Another recent study is one that was proposed as a result of conflicting views surrounding the efficacy of TTO to treat methicillin-resistant staphylococcus aureus (MRSA). According to Flaxman and Griffiths (2005), there is “insufficient evidence to support the routine use of tea tree oil in clinical practice for eradication of MRSA colonization”. In response, Thompson et. al (2008), created specific research protocol for a study to compare 5% TTO body wash with a Johnson’s Baby Softwash (standard body wash). Like the previous study, this is the first of its kind. However, the methods used to perform this trial exemplify the appropriate steps needed for valid and sound results. First, the trial is clinical, randomized and controlled. With a large sample size of 224 patients, 41% of those in the TTO group were decolonized from MRSA. Therefore, 5% TTO body wash is a highly successful and effective treatment.

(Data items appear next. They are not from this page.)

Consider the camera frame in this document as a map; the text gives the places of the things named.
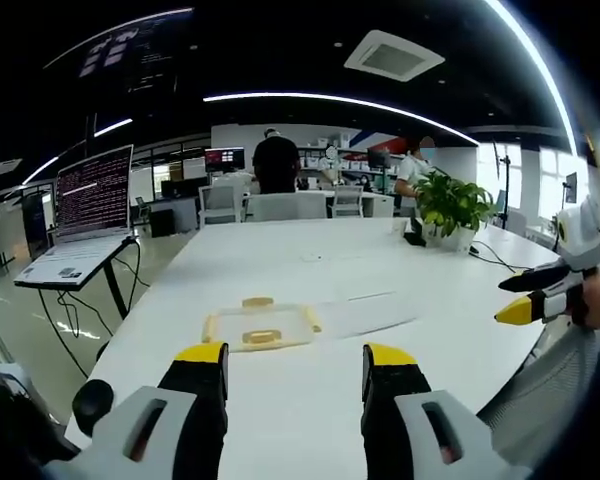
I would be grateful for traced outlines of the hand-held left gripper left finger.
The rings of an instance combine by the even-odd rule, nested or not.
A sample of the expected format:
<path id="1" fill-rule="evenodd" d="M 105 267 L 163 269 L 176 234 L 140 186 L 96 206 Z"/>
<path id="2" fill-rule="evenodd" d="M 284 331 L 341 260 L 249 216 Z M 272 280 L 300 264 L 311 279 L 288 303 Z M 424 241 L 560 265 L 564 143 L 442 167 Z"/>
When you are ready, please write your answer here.
<path id="1" fill-rule="evenodd" d="M 181 351 L 156 387 L 144 386 L 94 423 L 91 444 L 44 467 L 49 479 L 216 479 L 228 430 L 229 345 Z"/>

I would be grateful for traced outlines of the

Moreover, the trial goes above and beyond, taking into consideration: participant consent, participant withdrawal, potential risk factors and ethics approval. Furthermore, the trial assesses the cost-effectiveness of TTO body wash, evaluates the effectiveness of the PCR assay in detecting MRSA, and monitors each patient’s progress efficiently through consistent swabbing of each patient’s mouth and groin. Overall, this study proves that TTO is an effective preventative treatment for infection.



2 comments:

  1. Great blog!

    In terms of the "most successful formulation of TTO treatment" that is yet to be determined, did you come across anything in your research that emphasized a particular compound/component of TTO that produces the best results? Perhaps a specific component that is apart of the TTO/DMSO topical treatment that is most effective compared to others?

    I really liked your intro about your own experience with TTO for acne. I've heard about TTO being very beneficial for skin problems like acne for a long time now, glad to know that it does work!